DE102006036711B3 - Preparation of oxidic coating material based on refractive metals, useful e.g. for treating cathode tubes, comprises providing oxide powder into a vacuum arc furnace and melting the powder under inert gas atmosphere to a fusion body - Google Patents

Abstract

Preparation of oxidic coating material based on refractive metals comprises providing oxide powder or a compacted tablet-like blank of the refractive metal oxide from the oxide powder, providing the powder or the blanks into a vacuum arc furnace with stationary tungsten electrode, and melting the powder or the blank in the vacuum arc furnace under inert gas atmosphere to a fusion body.

Description

The The invention relates to a process for the production of oxidic coating materials based on refractory metals, such as titanium, zirconium, hafnium, vanadium, niobium or tantalum.

To the The prior art states that coating materials based on oxides or suboxides of e.g. Niobium, tantalum, titanium, Hafnium and the like market in the form of non-premelted powders, granules, granules, Tablets, discs or similar moldings as vapor deposition materials for use in evaporation processes available are.
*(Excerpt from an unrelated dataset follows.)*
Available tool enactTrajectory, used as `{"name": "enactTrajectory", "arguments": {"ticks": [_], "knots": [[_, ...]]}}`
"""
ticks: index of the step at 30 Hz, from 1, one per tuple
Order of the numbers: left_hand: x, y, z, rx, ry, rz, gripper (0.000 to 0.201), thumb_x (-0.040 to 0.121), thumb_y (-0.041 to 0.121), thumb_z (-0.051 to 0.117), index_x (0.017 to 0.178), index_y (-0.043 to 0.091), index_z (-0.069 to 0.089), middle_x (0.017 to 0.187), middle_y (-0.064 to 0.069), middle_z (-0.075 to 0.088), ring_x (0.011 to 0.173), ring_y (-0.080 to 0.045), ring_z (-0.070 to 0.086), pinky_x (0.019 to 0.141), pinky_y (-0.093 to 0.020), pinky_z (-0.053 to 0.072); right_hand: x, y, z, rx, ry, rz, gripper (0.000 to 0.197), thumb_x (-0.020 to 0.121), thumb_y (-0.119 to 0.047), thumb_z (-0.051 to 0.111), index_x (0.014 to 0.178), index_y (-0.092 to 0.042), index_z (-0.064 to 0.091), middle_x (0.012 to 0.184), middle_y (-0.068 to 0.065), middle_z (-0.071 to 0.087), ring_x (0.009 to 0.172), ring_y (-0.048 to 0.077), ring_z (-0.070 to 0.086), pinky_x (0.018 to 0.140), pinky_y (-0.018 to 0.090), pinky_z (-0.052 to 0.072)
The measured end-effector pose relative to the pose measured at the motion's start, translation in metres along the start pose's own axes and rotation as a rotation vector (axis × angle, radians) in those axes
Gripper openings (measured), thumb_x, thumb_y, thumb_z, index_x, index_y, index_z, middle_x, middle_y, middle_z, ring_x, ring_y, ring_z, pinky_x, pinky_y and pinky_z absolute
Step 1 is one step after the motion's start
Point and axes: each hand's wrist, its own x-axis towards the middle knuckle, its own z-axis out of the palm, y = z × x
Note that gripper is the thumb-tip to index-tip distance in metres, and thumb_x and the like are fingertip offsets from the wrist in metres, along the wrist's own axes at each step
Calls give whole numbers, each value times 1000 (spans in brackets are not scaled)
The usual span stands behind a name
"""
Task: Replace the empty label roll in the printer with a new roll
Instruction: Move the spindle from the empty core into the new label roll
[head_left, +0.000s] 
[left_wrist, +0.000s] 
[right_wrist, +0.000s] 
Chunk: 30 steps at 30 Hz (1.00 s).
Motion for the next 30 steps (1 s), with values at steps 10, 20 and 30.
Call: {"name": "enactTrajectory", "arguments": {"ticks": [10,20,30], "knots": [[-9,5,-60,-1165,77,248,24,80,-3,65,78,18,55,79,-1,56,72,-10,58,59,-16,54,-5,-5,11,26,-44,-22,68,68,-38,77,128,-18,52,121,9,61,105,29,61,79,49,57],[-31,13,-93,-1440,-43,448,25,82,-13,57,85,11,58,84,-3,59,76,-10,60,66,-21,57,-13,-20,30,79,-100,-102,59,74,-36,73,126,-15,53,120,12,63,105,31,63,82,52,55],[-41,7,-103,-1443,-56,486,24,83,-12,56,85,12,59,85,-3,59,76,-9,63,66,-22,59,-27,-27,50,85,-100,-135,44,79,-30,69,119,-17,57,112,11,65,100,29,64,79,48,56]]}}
The fields of application of these Aufdampfrohstoffe are many, such as for example, antireflection layers, interference filters, multilayer layers for laser and heat reflecting mirrors, multilayer coatings in the UV range, protective coatings, high-breaking layers, production of high-quality membranes or dielectric layers for Thin film capacitors.

Such coating materials are - such as DE 43 02 167 C1 . DE 100 65 647 A1 . DE 103 07 095 A1 or DE 10 2004 049 996 A1 is known, prepared by providing appropriate oxides or Oxydmischungen that are pressed into shaped bodies and sintered. The latter document further discloses that Ta ₂ O ₅ is pre-melted as a coating material to be evaporated before the actual evaporation in an upstream process step to avoid a pressure increase by oxygen release.

Furthermore, the aforementioned oxides in pre-melted form are available on the market by electron beam evaporation. Based on this manufacturing process, powders, granules, granules, cones, rods, discs and pieces are offered for all electron beam coating platforms. Available materials are z. Zt. Al ₂ O ₃ , HfO ₂ , Ta ₂ O ₅ , TiO ₂ and ZrO ₂ .

Finally is for production oxidic coating materials known plasma spraying. in this connection poses the problem that the starting materials are not complete be melted, as the pumped into the arc powder has only a short residence time. In that sense it is also difficult substoichiometric Oxides precisely adjust.

The same disadvantages apply to the production of molten oxides via a three-phase electric arc furnace, since this method leads to contamination of the material to be produced with carbon leads. This concludes the materials thus produced for high quality PVD coatings out. Reaction sintered products can be used but unattractive on the cost side.

Basically the melting of oxides in the vacuum arc furnace (VLBO) because of missing electrical conductivity the oxide is not for possible been held.

outgoing from the above-described problems of the prior art The invention is based on the object, a method for producing oxidic coating materials based on refractory metals, such as titanium, zirconium, hafnium, vanadium, niobium or tantalum, on the basis of which the coating materials produced therewith with ver improved evaporation properties cost and production technology can be simplified.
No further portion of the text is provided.